● **WHAT IS NEEDED**: Make an exact copy of the records, dropping all pictures.

Collected data:

____________________

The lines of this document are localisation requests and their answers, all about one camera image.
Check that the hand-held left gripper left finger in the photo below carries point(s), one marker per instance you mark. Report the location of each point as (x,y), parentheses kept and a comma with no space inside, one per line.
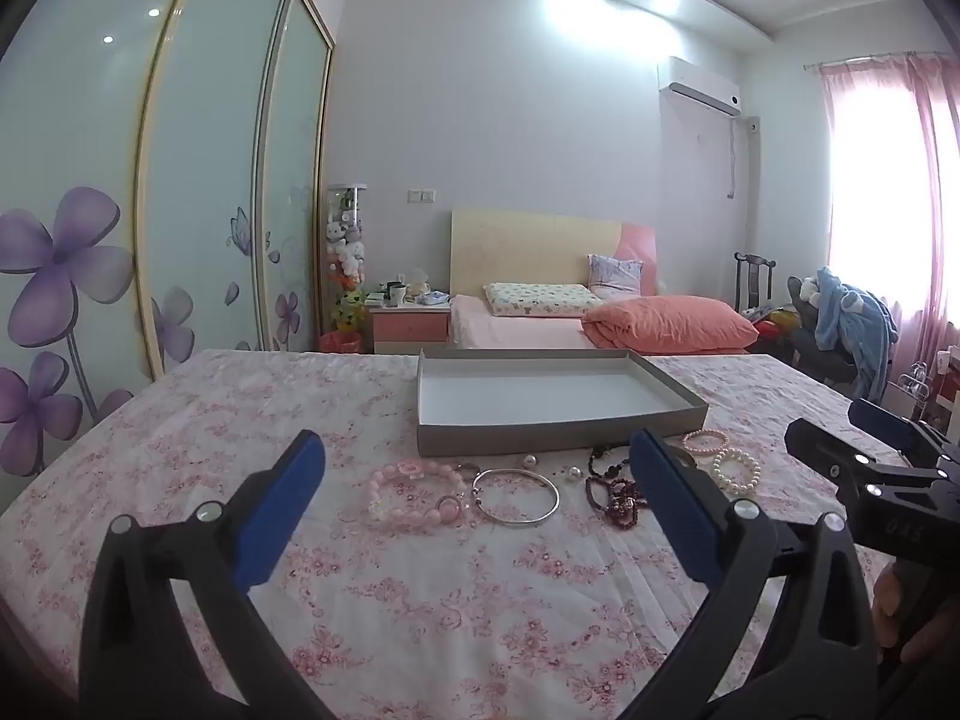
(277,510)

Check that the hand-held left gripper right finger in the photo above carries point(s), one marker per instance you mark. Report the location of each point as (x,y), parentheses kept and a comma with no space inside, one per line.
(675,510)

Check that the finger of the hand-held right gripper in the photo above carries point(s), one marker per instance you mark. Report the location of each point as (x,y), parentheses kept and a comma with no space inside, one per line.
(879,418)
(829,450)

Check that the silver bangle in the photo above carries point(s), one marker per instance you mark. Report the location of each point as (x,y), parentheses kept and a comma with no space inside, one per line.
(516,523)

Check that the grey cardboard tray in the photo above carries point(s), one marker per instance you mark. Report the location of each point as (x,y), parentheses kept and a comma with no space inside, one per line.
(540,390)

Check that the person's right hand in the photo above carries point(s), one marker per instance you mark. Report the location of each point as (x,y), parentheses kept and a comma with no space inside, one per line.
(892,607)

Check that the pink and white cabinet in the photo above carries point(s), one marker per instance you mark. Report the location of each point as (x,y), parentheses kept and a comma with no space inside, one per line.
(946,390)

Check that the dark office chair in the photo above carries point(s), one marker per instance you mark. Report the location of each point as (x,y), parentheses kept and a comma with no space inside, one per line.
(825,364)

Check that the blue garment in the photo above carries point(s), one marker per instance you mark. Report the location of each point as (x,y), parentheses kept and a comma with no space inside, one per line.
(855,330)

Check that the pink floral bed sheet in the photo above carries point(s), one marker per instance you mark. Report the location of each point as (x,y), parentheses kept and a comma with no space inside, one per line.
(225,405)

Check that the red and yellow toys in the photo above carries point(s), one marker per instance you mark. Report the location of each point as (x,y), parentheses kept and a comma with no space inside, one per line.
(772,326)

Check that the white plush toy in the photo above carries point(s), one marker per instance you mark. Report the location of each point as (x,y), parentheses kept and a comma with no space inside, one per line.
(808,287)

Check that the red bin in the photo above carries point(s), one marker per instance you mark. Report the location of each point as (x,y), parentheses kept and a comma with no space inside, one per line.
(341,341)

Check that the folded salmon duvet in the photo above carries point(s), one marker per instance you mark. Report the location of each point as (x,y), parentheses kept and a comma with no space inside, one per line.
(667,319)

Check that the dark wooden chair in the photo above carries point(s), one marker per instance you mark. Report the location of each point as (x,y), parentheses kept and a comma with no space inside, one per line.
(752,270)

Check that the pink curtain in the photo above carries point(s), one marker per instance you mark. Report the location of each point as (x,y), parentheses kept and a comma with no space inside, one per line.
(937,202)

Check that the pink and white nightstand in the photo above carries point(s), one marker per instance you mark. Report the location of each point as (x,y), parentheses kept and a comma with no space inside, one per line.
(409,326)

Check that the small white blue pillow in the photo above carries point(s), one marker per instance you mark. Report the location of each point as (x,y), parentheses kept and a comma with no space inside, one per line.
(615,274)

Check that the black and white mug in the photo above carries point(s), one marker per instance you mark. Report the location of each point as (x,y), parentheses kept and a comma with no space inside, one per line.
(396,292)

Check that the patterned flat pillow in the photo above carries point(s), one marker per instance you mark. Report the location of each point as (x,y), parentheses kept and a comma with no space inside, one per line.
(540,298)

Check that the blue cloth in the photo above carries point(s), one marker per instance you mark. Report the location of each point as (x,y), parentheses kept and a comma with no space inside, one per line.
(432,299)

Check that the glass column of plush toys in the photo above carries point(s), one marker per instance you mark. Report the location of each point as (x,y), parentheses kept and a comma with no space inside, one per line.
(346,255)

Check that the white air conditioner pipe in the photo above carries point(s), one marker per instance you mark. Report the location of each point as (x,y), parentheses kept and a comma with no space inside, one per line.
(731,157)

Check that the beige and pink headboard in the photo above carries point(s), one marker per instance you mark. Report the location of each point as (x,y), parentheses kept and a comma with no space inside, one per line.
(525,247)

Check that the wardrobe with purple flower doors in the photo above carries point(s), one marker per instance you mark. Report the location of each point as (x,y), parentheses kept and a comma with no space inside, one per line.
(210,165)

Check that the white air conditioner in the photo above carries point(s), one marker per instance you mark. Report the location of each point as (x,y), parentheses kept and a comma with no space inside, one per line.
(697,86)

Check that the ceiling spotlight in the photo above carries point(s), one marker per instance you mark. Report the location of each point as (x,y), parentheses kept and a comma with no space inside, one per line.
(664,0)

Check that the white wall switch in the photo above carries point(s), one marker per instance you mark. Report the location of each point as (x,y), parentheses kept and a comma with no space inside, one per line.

____________________

● **ANSWER TO THE EXERCISE**:
The lines of this document are localisation requests and their answers, all about one camera image.
Check that the hand-held left gripper left finger in the photo below carries point(s), one marker per instance you mark. Report the location of each point as (x,y), parentheses kept and a comma with no space inside, one per line.
(277,510)

Check that the hand-held left gripper right finger in the photo above carries point(s), one marker per instance you mark. Report the location of each point as (x,y), parentheses kept and a comma with no space inside, one per line.
(675,510)

Check that the finger of the hand-held right gripper in the photo above carries point(s), one marker per instance you mark. Report the location of each point as (x,y), parentheses kept and a comma with no space inside, one per line.
(879,418)
(829,450)

Check that the silver bangle in the photo above carries point(s), one marker per instance you mark. Report the location of each point as (x,y), parentheses kept and a comma with no space inside, one per line.
(516,523)

Check that the grey cardboard tray in the photo above carries point(s), one marker per instance you mark. Report the location of each point as (x,y), parentheses kept and a comma with no space inside, one per line.
(540,390)

Check that the person's right hand in the photo above carries point(s), one marker per instance you mark. Report the location of each point as (x,y), parentheses kept and a comma with no space inside, one per line.
(892,607)

Check that the pink and white cabinet in the photo above carries point(s), one marker per instance you mark. Report the location of each point as (x,y), parentheses kept and a comma with no space inside, one per line.
(946,390)

Check that the dark office chair in the photo above carries point(s), one marker per instance you mark. Report the location of each point as (x,y), parentheses kept and a comma with no space inside, one per line.
(825,364)

Check that the blue garment in the photo above carries point(s), one marker per instance you mark. Report the location of each point as (x,y), parentheses kept and a comma with no space inside, one per line.
(855,330)

Check that the pink floral bed sheet in the photo above carries point(s), one marker per instance you mark. Report the location of each point as (x,y), parentheses kept and a comma with no space inside, one per line.
(225,405)

Check that the red and yellow toys in the photo above carries point(s), one marker per instance you mark. Report the location of each point as (x,y), parentheses kept and a comma with no space inside, one per line.
(772,326)

Check that the white plush toy in the photo above carries point(s), one marker per instance you mark. Report the location of each point as (x,y), parentheses kept and a comma with no space inside, one per line.
(808,287)

Check that the red bin in the photo above carries point(s), one marker per instance you mark. Report the location of each point as (x,y), parentheses kept and a comma with no space inside, one per line.
(341,341)

Check that the folded salmon duvet in the photo above carries point(s), one marker per instance you mark. Report the location of each point as (x,y), parentheses kept and a comma with no space inside, one per line.
(667,319)

Check that the dark wooden chair in the photo above carries point(s), one marker per instance you mark. Report the location of each point as (x,y), parentheses kept and a comma with no space inside, one per line.
(752,270)

Check that the pink curtain in the photo above carries point(s), one marker per instance you mark. Report the location of each point as (x,y), parentheses kept and a comma with no space inside, one per line.
(937,202)

Check that the pink and white nightstand in the photo above carries point(s), one marker per instance you mark. Report the location of each point as (x,y), parentheses kept and a comma with no space inside, one per line.
(409,326)

Check that the small white blue pillow in the photo above carries point(s), one marker per instance you mark. Report the location of each point as (x,y), parentheses kept and a comma with no space inside, one per line.
(615,274)

Check that the black and white mug in the photo above carries point(s), one marker per instance you mark. Report the location of each point as (x,y), parentheses kept and a comma with no space inside, one per line.
(396,292)

Check that the patterned flat pillow in the photo above carries point(s), one marker per instance you mark. Report the location of each point as (x,y), parentheses kept and a comma with no space inside, one per line.
(540,298)

Check that the blue cloth in the photo above carries point(s), one marker per instance you mark. Report the location of each point as (x,y), parentheses kept and a comma with no space inside, one per line.
(432,299)

Check that the glass column of plush toys in the photo above carries point(s), one marker per instance you mark. Report the location of each point as (x,y), parentheses kept and a comma with no space inside, one per line.
(346,255)

Check that the white air conditioner pipe in the photo above carries point(s), one marker per instance you mark. Report the location of each point as (x,y), parentheses kept and a comma with no space inside, one per line.
(731,157)

Check that the beige and pink headboard in the photo above carries point(s), one marker per instance you mark. Report the location of each point as (x,y), parentheses kept and a comma with no space inside, one per line.
(525,247)

Check that the wardrobe with purple flower doors in the photo above carries point(s), one marker per instance you mark. Report the location of each point as (x,y), parentheses kept and a comma with no space inside, one per line.
(210,165)

Check that the white air conditioner in the photo above carries point(s), one marker per instance you mark. Report the location of each point as (x,y), parentheses kept and a comma with no space inside, one per line.
(697,86)

Check that the ceiling spotlight in the photo above carries point(s), one marker per instance you mark. Report the location of each point as (x,y), parentheses kept and a comma with no space inside, one per line.
(664,0)

Check that the white wall switch in the photo above carries point(s), one marker per instance you mark. Report the location of each point as (x,y), parentheses kept and a comma with no space inside, one per line.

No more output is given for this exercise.